## What to produce
Print every line of the material below exactly as it stands, but omit the pictures.

## Available data
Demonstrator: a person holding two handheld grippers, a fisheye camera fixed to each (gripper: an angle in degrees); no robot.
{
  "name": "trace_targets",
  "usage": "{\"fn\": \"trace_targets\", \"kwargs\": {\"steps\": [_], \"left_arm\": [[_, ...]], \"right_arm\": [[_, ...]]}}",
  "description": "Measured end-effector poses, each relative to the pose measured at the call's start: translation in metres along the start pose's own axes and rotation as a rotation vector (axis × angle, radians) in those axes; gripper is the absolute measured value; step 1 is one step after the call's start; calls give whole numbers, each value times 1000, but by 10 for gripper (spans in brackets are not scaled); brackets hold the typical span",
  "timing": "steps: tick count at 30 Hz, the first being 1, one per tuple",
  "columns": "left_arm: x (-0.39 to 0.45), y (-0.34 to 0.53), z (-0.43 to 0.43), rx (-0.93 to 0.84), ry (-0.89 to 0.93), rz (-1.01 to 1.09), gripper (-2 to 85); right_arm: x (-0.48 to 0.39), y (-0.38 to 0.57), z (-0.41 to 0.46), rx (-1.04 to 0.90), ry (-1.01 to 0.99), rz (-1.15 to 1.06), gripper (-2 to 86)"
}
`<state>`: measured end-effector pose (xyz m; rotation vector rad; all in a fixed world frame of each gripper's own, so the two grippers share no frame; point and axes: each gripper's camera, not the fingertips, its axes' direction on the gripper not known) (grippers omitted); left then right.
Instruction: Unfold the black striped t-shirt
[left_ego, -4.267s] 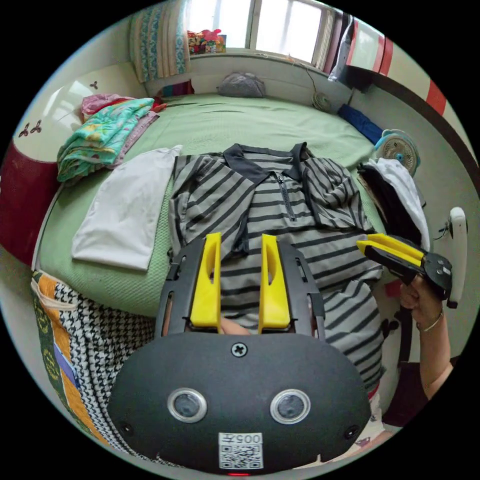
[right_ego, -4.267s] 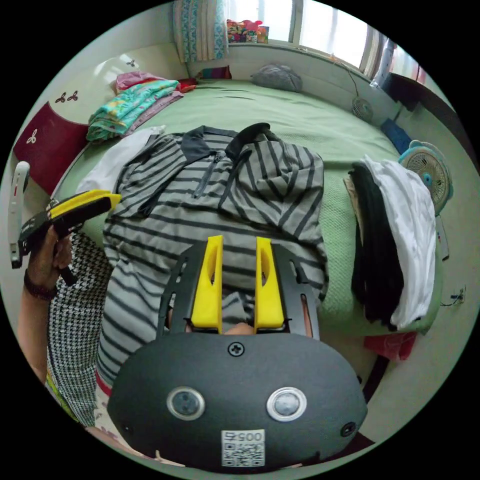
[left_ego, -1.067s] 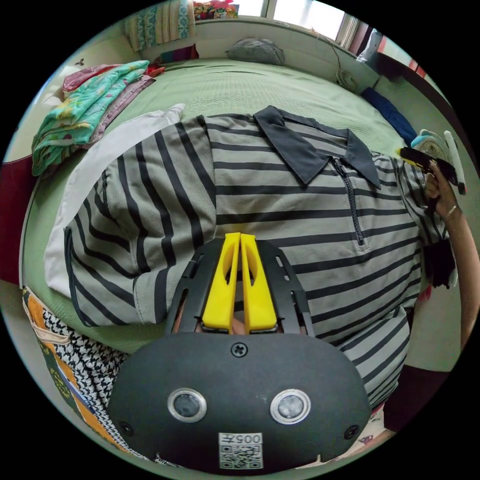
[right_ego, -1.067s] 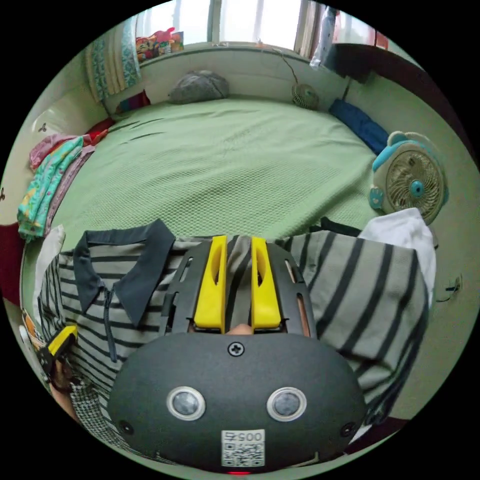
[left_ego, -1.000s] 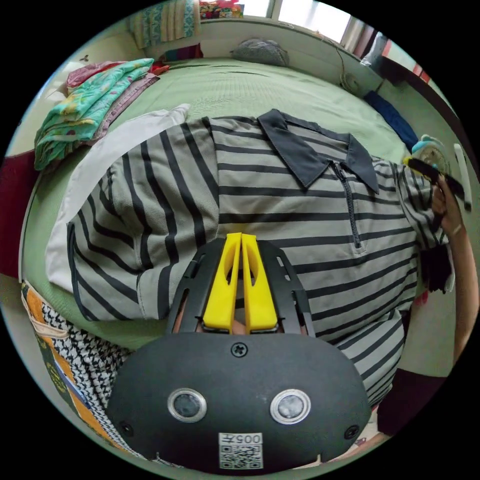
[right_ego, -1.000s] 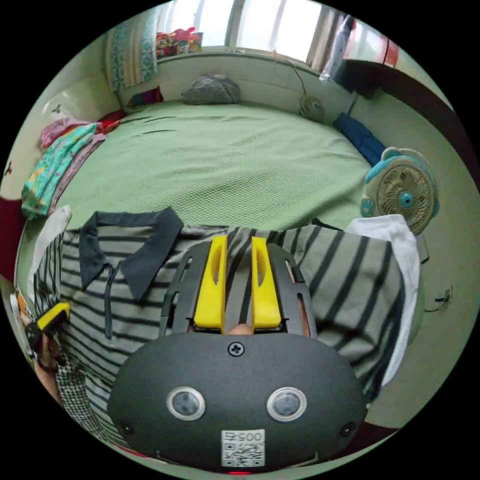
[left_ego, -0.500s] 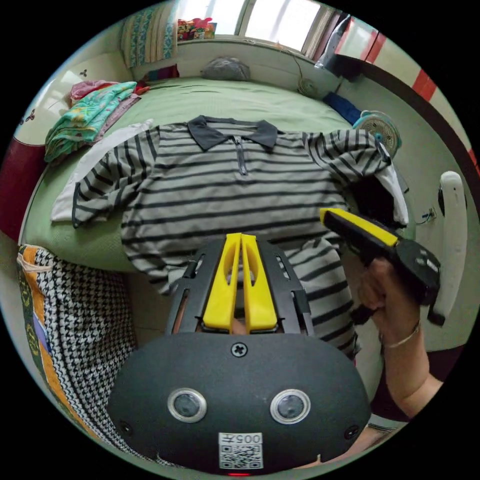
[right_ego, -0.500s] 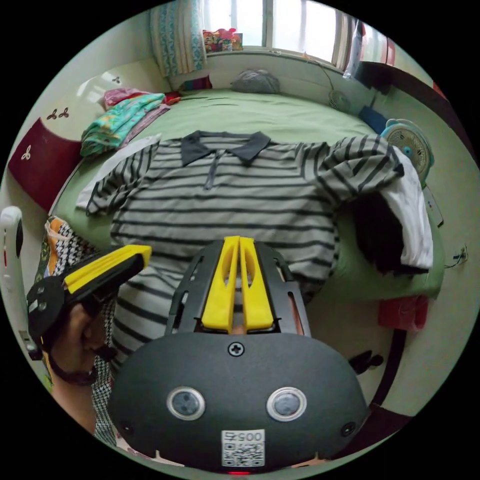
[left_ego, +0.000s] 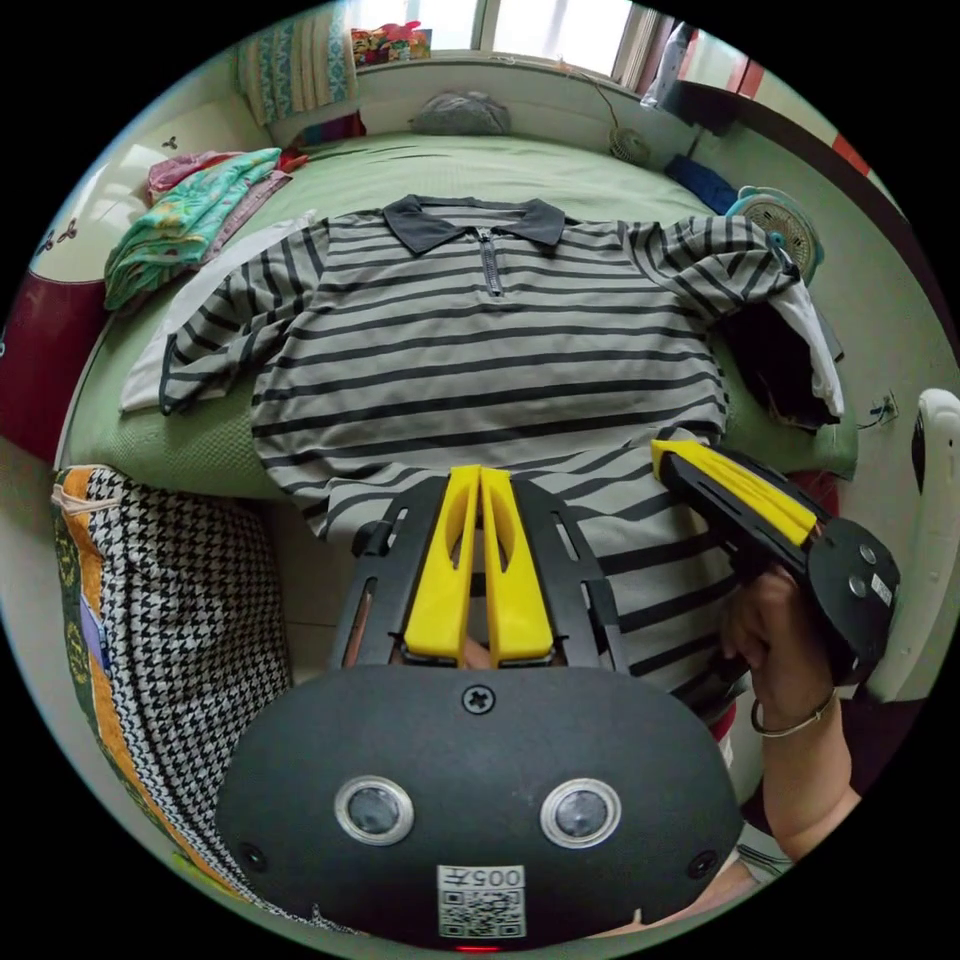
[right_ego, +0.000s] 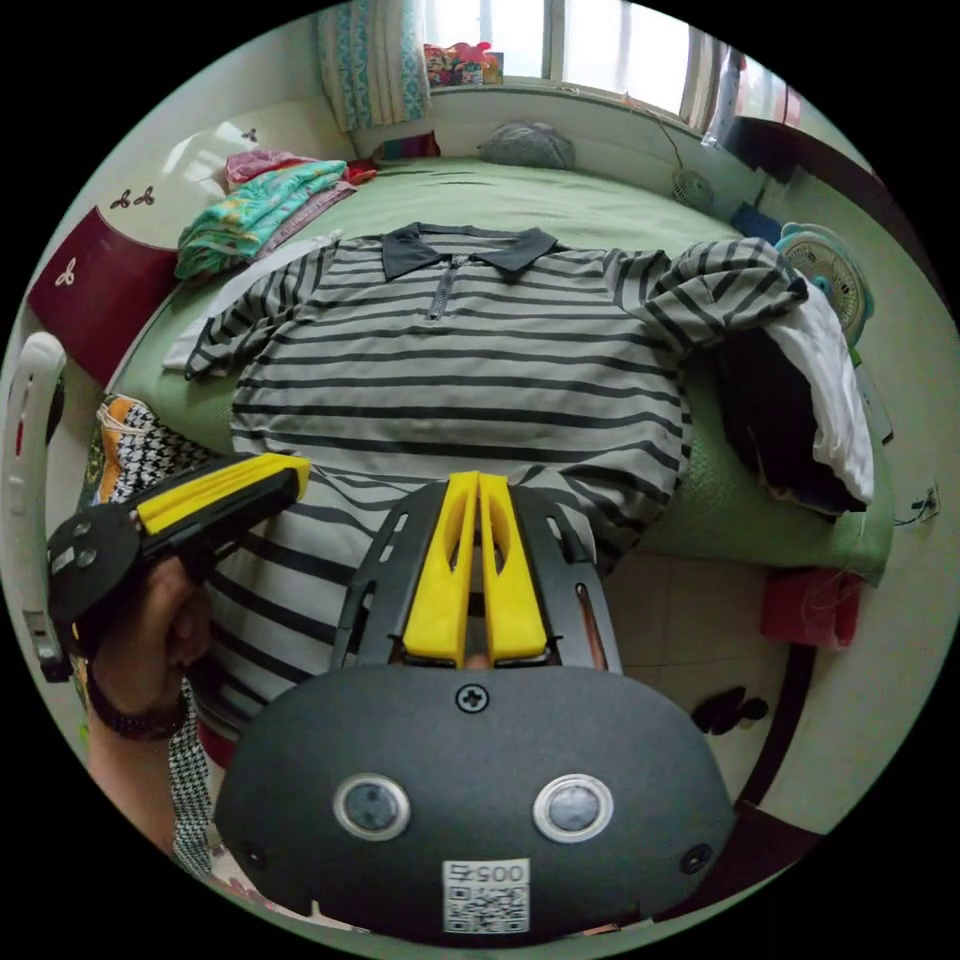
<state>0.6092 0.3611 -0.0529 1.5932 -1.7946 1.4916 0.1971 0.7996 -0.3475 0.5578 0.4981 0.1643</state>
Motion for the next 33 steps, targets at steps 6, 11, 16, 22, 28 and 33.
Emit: {"fn": "trace_targets", "kwargs": {"steps": [6,11,16,22,28,33], "left_arm": [[4,11,5,11,-19,5,-6],[5,18,9,8,-14,1,-6],[1,24,12,10,18,-13,-6],[0,28,17,-2,35,-12,-6],[-7,32,20,-4,89,-35,-5],[-7,36,22,-6,90,-35,-6]], "right_arm": [[-8,6,6,-8,35,-14,-9],[-17,12,11,-9,80,-26,-9],[-21,16,14,-11,89,-28,-9],[-27,20,19,-19,111,-44,-10],[-24,24,22,-22,81,-35,-10],[-20,27,23,-25,51,-25,-10]]}}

## Exercise response
Demonstrator: a person holding two handheld grippers, a fisheye camera fixed to each (gripper: an angle in degrees); no robot.
{
  "name": "trace_targets",
  "usage": "{\"fn\": \"trace_targets\", \"kwargs\": {\"steps\": [_], \"left_arm\": [[_, ...]], \"right_arm\": [[_, ...]]}}",
  "description": "Measured end-effector poses, each relative to the pose measured at the call's start: translation in metres along the start pose's own axes and rotation as a rotation vector (axis × angle, radians) in those axes; gripper is the absolute measured value; step 1 is one step after the call's start; calls give whole numbers, each value times 1000, but by 10 for gripper (spans in brackets are not scaled); brackets hold the typical span",
  "timing": "steps: tick count at 30 Hz, the first being 1, one per tuple",
  "columns": "left_arm: x (-0.39 to 0.45), y (-0.34 to 0.53), z (-0.43 to 0.43), rx (-0.93 to 0.84), ry (-0.89 to 0.93), rz (-1.01 to 1.09), gripper (-2 to 85); right_arm: x (-0.48 to 0.39), y (-0.38 to 0.57), z (-0.41 to 0.46), rx (-1.04 to 0.90), ry (-1.01 to 0.99), rz (-1.15 to 1.06), gripper (-2 to 86)"
}
`<state>`: measured end-effector pose (xyz m; rotation vector rad; all in a fixed world frame of each gripper's own, so the two grippers share no frame; point and axes: each gripper's camera, not the fingertips, its axes' direction on the gripper not known) (grippers omitted); left then right.
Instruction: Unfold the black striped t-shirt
[left_ego, -4.267s] 
[right_ego, -4.267s] 
[left_ego, -1.067s] 
[right_ego, -1.067s] 
[left_ego, -1.000s] 
[right_ego, -1.000s] 
[left_ego, -0.500s] 
[right_ego, -0.500s] 
[left_ego, +0.000s] 
[right_ego, +0.000s] 
<state>0.6092 0.3611 -0.0529 1.5932 -1.7946 1.4916 0.1971 0.7996 -0.3475 0.5578 0.4981 0.1643</state>
Motion for the next 33 steps, targets at steps 6, 11, 16, 22, 28 and 33.
Emit: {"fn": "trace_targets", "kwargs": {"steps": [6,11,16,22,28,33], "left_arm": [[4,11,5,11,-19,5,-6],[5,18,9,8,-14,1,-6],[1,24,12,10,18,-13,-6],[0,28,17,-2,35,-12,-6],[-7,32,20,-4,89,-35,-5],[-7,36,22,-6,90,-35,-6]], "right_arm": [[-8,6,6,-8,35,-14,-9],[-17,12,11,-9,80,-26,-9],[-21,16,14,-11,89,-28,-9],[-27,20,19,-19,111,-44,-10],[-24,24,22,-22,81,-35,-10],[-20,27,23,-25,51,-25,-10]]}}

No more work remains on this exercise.